There are advantages to each.  The topical play tends to be much more successful but for a much shorter period of time, and is probably best avoided unless you happen to already be writing scripts for a theater troupe.  But if you don’t expect the play to see the stage for a while, you run a serious risk of having your script be dated by the time it’s in the hands of a potential producer.

So the second kind tends to be preferable for most.  The problem then arises: how in the hell do you do that, being, as you are, a writer living a topical existence?

Creating a world we can all agree on

It’s a much more interesting problem when writing a novel.  With very few exceptions a play is a representation of a reality we can all agree on, i.e., our own.  (Of course there are caveats with this.  I don’t ordinarily break out into song, for instance.  And then there’s the new Spider-Man musical, which is actually “a reality nobody can agree on.”)

Novels are comparatively much more dangerous.  In a book you command all of the senses of your reader: they only see, hear, smell, or otherwise experience what you give them.  You own the reality entirely, in other words.  So it had better be something the reader can accept, because there are plenty of ways to lose them.

Three dimensions

It’s easy to get carried away by what you can pull off in a novel.  You can introduce anything– magic, vampires, future worlds, impossible past worlds, an immortal man— and as long as you’re internally consistent, you’re probably going to do okay.  But just as the events in a play have to exist within the framework of a larger (if unseen) world, a novel has to exist in a world that is fully developed.

In other words, the world the story inhabits has to be as three dimensional as the characters.

Uhhh, what?

You ever read a story where the characters are defined only by one or two characteristics?  Like, they were purely evil and that was all there was to them?  (Or in film, the “I’m only here to be the sidekick, I have no existence outside of this role” characters.)  Real people are a mixture of a lot of competing motivations.  Likewise, the real world isn’t a collection of archetypal good or evil, no matter what you may have learned from Fox News.  It’s mostly gray.
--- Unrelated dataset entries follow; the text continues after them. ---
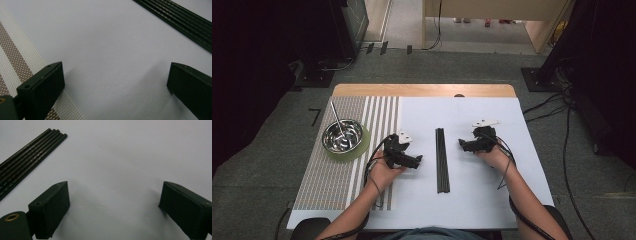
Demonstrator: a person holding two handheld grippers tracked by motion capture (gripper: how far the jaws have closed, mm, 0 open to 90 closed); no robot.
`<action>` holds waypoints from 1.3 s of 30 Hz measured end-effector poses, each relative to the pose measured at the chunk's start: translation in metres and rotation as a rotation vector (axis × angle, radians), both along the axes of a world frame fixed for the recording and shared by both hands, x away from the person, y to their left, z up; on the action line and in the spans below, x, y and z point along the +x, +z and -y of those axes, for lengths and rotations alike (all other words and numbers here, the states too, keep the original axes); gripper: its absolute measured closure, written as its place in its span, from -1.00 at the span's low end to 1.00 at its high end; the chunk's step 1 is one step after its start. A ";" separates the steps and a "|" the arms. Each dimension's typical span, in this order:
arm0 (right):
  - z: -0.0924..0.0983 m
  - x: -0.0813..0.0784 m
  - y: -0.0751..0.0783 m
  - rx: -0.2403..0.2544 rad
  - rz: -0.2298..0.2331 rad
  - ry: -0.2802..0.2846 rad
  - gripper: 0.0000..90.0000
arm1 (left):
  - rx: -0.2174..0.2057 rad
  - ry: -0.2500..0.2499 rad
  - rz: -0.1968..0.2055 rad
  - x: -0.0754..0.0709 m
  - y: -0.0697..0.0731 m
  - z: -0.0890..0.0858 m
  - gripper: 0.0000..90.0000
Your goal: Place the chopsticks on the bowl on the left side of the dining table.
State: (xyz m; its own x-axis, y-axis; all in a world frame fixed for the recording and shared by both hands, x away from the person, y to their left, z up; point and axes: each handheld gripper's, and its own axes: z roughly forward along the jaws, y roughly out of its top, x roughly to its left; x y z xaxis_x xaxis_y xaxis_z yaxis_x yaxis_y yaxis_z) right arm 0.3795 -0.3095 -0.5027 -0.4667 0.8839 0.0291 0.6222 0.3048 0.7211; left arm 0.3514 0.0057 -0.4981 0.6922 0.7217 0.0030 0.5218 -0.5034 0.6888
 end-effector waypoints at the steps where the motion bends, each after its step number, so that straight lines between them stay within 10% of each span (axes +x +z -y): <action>1: 0.000 0.000 0.000 0.000 -0.001 0.000 -0.81 | 0.002 0.002 0.000 0.000 0.000 0.000 -0.97; 17: 0.000 0.000 0.000 0.000 -0.001 0.001 -0.81 | 0.002 0.004 -0.004 0.000 0.009 0.004 -0.62; 39: 0.000 0.000 0.000 0.000 0.001 0.003 -0.81 | -0.127 -0.040 -0.029 -0.006 0.025 0.013 -0.47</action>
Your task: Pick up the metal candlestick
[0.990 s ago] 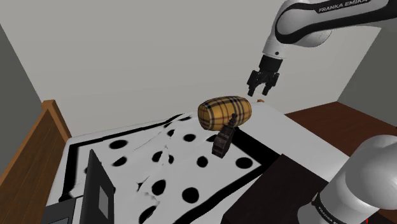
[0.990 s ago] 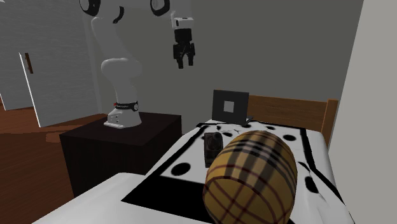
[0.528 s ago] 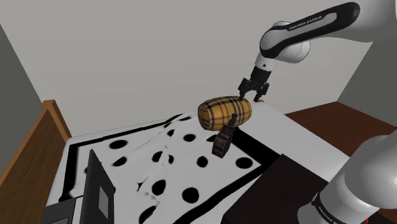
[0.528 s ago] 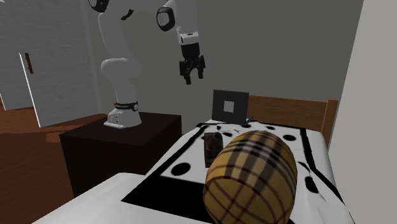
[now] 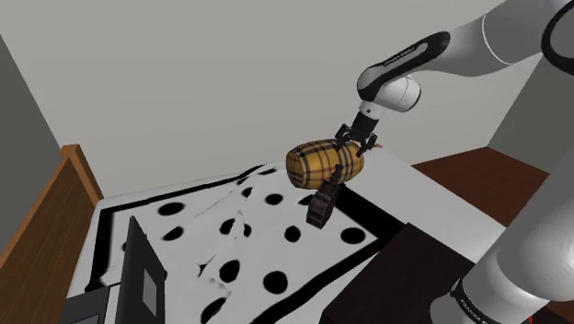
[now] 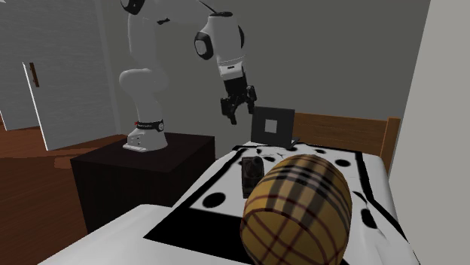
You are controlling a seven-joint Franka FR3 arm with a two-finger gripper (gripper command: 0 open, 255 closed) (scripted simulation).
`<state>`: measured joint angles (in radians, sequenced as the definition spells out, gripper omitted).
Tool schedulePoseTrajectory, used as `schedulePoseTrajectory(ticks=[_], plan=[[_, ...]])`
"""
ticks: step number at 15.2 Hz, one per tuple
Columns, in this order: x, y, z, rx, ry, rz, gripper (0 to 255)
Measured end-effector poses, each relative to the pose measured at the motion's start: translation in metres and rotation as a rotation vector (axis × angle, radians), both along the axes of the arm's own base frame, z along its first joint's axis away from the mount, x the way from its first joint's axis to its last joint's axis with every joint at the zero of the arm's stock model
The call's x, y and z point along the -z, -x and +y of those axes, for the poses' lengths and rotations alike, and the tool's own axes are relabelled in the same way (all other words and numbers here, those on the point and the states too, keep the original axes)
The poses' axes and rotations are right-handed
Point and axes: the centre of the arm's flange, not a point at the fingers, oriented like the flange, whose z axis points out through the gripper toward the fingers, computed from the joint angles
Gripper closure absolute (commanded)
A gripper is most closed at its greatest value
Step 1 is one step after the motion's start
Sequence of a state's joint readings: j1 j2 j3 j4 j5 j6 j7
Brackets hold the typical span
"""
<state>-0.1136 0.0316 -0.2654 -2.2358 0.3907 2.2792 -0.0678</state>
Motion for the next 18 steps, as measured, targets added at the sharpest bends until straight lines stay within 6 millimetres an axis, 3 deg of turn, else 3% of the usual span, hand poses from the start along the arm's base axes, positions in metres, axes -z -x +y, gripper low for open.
schedulePoseTrajectory(ticks=[10,18], plan=[[0.099,-0.048,-0.069,0.229,-0.101,-0.028,0],[0.145,-0.049,-0.076,0.249,-0.109,-0.030,0]])
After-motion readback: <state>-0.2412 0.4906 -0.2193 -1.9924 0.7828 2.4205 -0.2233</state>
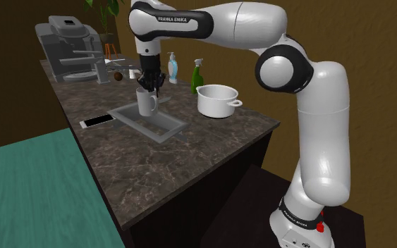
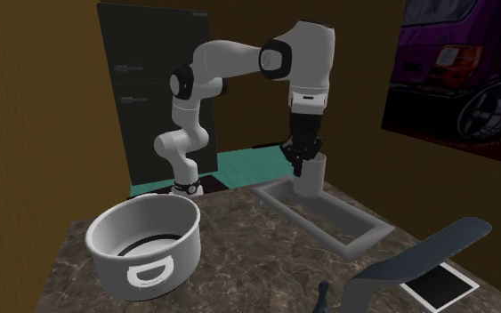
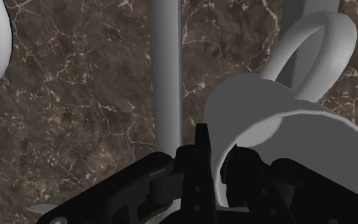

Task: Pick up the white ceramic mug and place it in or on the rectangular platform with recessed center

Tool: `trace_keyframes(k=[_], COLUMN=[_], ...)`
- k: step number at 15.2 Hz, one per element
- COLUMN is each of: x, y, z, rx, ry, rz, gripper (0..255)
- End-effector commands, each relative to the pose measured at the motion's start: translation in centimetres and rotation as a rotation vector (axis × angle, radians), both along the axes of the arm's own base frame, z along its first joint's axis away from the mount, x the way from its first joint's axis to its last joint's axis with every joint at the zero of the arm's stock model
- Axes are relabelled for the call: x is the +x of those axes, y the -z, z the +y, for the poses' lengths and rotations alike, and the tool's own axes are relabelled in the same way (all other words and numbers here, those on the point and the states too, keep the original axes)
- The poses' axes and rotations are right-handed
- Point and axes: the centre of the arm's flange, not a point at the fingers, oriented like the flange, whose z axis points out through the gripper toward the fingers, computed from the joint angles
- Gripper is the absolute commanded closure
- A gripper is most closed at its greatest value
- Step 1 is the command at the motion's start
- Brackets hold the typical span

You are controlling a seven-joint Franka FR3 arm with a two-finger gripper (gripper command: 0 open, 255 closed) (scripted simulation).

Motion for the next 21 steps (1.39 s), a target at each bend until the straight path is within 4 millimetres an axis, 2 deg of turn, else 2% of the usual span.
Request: trace_keyframes(k=[1,3,11,12,17,21], x=[-0.1,-0.1,-0.1,-0.1,-0.1,0.1], y=[1.0,2.1,2.1,2.1,2.1,-2.9], z=[0.0,0.0,0.0,0.0,0.0,0.0], rx=[0.0,0.0,0.0,0.0,0.0,0.0], ry=[0.0,0.0,0.0,0.0,0.0,0.0], rz=[-0.001,-0.001,-0.001,-0.001,-0.001,-0.001], gripper=[255,255,255,0,0,0])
Here, I think, is where books whose topics are largely religious or political– the two things you should never discuss in polite company– go wrong.  If you’ve written a story about a Born-Again Christian out looking for miracles, well, you can get away with that just fine as long as your protagonist lives in a complicated, gray-shaded world rather than one in which he or she is combating the forces of Satan in our everyday world.  Likewise, if you’ve written a story in which the liberal forces of the world are trying to take away your freedom, you need to stop watching Glenn Beck.
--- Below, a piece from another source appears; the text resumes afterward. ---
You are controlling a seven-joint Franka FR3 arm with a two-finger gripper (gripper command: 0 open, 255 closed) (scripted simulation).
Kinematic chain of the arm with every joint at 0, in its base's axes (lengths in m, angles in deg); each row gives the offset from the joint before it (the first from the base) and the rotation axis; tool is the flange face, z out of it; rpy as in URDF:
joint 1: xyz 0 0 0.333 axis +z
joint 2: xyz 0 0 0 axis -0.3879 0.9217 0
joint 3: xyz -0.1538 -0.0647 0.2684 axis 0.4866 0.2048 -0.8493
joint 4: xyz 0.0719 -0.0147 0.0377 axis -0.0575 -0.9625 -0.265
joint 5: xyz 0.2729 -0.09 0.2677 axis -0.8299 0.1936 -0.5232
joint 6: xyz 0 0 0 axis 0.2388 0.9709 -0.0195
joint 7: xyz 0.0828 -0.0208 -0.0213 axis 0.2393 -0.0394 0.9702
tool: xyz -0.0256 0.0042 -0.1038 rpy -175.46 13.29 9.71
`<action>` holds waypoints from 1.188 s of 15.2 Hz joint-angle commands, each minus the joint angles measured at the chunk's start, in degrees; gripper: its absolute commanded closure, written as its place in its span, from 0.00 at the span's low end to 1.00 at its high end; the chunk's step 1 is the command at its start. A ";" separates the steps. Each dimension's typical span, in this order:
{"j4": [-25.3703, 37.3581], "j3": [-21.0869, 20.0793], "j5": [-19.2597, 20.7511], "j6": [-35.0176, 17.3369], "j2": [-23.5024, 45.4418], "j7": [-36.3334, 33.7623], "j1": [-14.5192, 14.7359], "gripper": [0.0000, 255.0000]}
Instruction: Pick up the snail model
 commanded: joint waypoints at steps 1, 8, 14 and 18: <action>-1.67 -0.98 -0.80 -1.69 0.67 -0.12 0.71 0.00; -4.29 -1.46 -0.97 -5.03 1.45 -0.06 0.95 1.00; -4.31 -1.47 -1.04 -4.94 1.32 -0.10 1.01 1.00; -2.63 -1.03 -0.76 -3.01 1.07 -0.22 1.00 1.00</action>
Of course, half the problem with stories like these is that the author actually does see the world this way, in which case I can’t help them, and I’m going to have to ask them to stand a little further away from me, please.
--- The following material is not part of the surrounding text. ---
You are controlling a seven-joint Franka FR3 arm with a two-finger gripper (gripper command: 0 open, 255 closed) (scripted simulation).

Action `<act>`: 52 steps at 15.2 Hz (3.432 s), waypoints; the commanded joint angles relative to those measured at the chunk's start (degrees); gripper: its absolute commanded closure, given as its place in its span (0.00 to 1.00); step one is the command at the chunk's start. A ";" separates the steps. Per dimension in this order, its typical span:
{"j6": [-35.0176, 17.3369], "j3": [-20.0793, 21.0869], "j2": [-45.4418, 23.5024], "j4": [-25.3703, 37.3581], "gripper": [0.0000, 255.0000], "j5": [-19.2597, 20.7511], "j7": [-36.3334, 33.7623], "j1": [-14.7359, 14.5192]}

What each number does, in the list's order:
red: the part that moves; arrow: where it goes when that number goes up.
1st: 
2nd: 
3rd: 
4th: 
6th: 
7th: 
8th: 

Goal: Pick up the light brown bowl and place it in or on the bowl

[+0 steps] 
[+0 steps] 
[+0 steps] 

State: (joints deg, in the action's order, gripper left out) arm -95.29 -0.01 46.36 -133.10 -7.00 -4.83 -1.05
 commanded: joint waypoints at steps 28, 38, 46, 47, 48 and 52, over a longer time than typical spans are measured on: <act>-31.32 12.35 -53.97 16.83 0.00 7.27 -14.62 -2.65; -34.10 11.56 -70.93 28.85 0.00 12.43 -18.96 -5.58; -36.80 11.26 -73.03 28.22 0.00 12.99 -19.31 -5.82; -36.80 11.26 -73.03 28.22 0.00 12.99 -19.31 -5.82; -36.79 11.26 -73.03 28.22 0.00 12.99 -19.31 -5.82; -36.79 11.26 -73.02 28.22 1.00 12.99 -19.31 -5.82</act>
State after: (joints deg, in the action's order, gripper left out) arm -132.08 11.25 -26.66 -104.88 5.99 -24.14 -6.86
But for the rest of us, it’s helpful to remember the gray world, especially when we’re imagining our own version of it.  If you’re building a future, for example, if you don’t develop it enough for there to be gray, it’s going to be wanting.

Seriously, you couldn't have picked on Star Wars instead?

Incidentally, I’m convinced this is why so many future-world stories involve military-type frameworks: a large portion of the population can be defined narrowly by rank-and-file.  Much easier and cleaner. Plus: uniforms!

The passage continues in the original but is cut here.